Le programme, soutenu par la Banque mondiale, doit permettre de structurer une chaîne régionale d’approvisionnement en gaz naturel à travers des infrastructures de réception, de transport, de stockage et de distribution.
On prévoit notamment des solutions d’importation de gaz naturel liquéfié (GNL), ainsi que le développement d’infrastructures nationales et régionales pour soutenir le commerce du gaz en Afrique de l’Ouest.
Interconnexions gazières et ambitions industrielles
Pour le Togo, plusieurs infrastructures stratégiques sont envisagées, notamment des installations de réception et de stockage de GNL au port de Lomé, un réseau national de gaz destiné aux nouvelles centrales électriques et un réseau de distribution pour les industries situées autour du port de Lomé.
Parmi les options étudiées figure également un gazoduc entre le port de Lomé et la Plateforme industrielle d’Adétikopé (PIA), accompagné du développement d’une centrale électrique au gaz de 500 MW.
Les autorités examinent aussi une extension du poste de livraison du West African Gas Pipeline (WAGP) à Lomé, ainsi qu’un nouveau gazoduc potentiel entre le Nigeria et le Togo afin de diversifier les sources d’approvisionnement.
Selon les documents techniques, les corridors gaziers étudiés devraient avoir une largeur comprise entre 30 et 40 kilomètres afin de permettre l’évaluation environnementale et sociale des tracés potentiels.
Une étude environnementale sur 20 semaines
Le projet étant classé à risque environnemental et social « élevé » par la Banque mondiale, une évaluation environnementale et sociale stratégique (EESS) a été engagée. Il s’agit notamment d’identifier les corridors de transport du gaz et d’évaluer les impacts potentiels sur les populations, les terres agricoles, la biodiversité et les infrastructures existantes.

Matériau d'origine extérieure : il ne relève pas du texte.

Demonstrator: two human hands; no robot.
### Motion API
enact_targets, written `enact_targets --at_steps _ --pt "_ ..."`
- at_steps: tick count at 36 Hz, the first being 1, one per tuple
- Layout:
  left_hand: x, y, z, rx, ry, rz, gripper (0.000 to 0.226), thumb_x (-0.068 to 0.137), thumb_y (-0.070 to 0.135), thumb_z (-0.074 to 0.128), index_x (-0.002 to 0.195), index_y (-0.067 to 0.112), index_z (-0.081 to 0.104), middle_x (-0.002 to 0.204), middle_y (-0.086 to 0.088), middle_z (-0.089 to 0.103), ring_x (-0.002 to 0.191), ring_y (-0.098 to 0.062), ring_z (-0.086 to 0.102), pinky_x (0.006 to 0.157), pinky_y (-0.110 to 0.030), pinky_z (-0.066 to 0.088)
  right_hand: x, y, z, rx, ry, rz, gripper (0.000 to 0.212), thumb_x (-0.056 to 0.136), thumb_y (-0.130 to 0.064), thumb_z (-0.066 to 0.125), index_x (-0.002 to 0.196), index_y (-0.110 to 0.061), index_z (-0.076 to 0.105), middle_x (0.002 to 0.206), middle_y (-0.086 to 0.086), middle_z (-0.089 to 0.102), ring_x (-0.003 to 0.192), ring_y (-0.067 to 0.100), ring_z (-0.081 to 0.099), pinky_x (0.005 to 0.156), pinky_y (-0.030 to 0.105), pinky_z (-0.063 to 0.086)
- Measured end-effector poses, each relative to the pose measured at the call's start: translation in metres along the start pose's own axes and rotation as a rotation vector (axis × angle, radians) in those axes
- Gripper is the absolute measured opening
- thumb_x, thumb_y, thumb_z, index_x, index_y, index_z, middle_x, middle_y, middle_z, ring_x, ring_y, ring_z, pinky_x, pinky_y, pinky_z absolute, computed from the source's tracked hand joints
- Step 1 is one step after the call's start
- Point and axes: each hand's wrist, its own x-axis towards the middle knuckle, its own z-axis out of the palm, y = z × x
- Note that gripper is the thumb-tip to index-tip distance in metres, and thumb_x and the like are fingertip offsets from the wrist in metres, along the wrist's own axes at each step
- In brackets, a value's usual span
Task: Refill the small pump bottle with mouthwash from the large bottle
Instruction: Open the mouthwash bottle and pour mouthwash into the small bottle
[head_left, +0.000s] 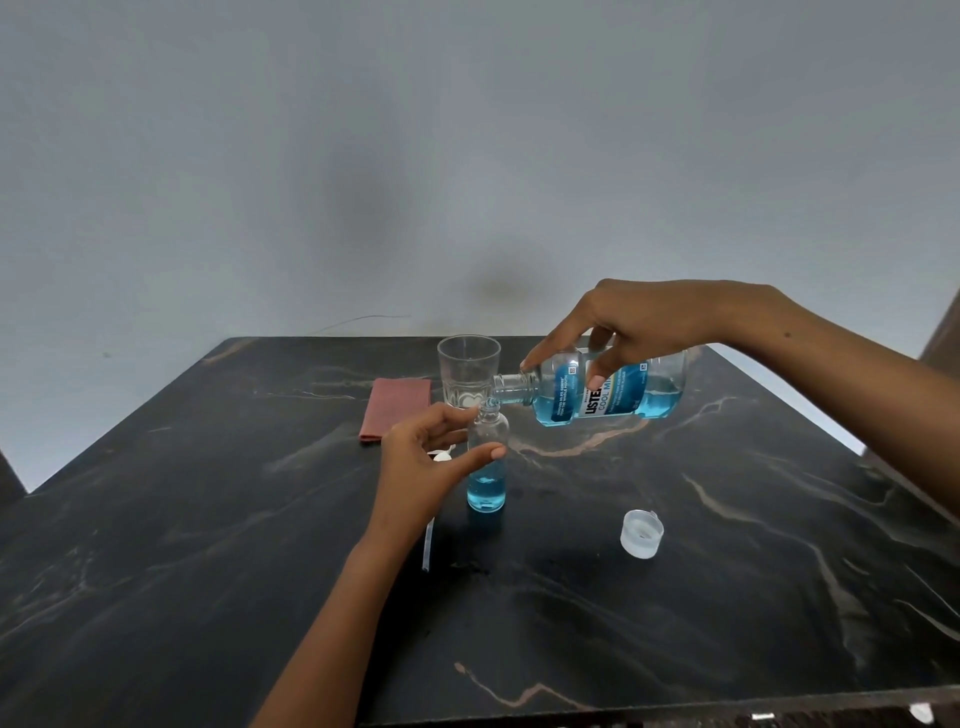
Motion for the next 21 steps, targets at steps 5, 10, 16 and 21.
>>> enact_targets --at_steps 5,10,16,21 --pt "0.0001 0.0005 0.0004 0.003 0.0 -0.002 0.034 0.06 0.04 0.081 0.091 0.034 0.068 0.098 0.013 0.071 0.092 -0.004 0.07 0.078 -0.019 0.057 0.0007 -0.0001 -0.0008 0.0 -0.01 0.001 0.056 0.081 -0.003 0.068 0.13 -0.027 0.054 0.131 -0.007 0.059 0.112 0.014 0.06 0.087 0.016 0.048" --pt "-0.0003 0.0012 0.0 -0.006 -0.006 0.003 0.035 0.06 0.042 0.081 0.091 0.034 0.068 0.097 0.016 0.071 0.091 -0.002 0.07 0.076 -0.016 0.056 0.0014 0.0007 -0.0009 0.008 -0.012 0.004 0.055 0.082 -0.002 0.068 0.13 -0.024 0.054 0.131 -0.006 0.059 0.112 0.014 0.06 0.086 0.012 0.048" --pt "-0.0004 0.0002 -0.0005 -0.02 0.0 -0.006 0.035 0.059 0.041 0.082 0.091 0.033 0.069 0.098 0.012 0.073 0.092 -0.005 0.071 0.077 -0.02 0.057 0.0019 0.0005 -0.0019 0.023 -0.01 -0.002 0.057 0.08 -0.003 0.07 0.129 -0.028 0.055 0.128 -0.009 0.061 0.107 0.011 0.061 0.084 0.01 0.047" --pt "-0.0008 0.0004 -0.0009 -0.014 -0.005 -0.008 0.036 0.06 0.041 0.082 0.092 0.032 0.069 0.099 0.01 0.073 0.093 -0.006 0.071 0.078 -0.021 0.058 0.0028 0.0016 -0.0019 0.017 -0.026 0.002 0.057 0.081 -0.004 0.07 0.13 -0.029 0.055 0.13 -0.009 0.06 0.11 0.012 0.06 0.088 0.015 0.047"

Selon les prévisions initiales, l’étude doit être réalisée sur une période de 20 semaines et s’articuler autour de trois phases : le démarrage institutionnel, l’évaluation des corridors et la publication officielle des corridors retenus. Il y aura ensuite plusieurs études spécialisées portant sur la biodiversité, les impacts sociaux, les risques industriels, la sismicité, l’agriculture ou encore les effets du changement climatique sur les infrastructures gazières.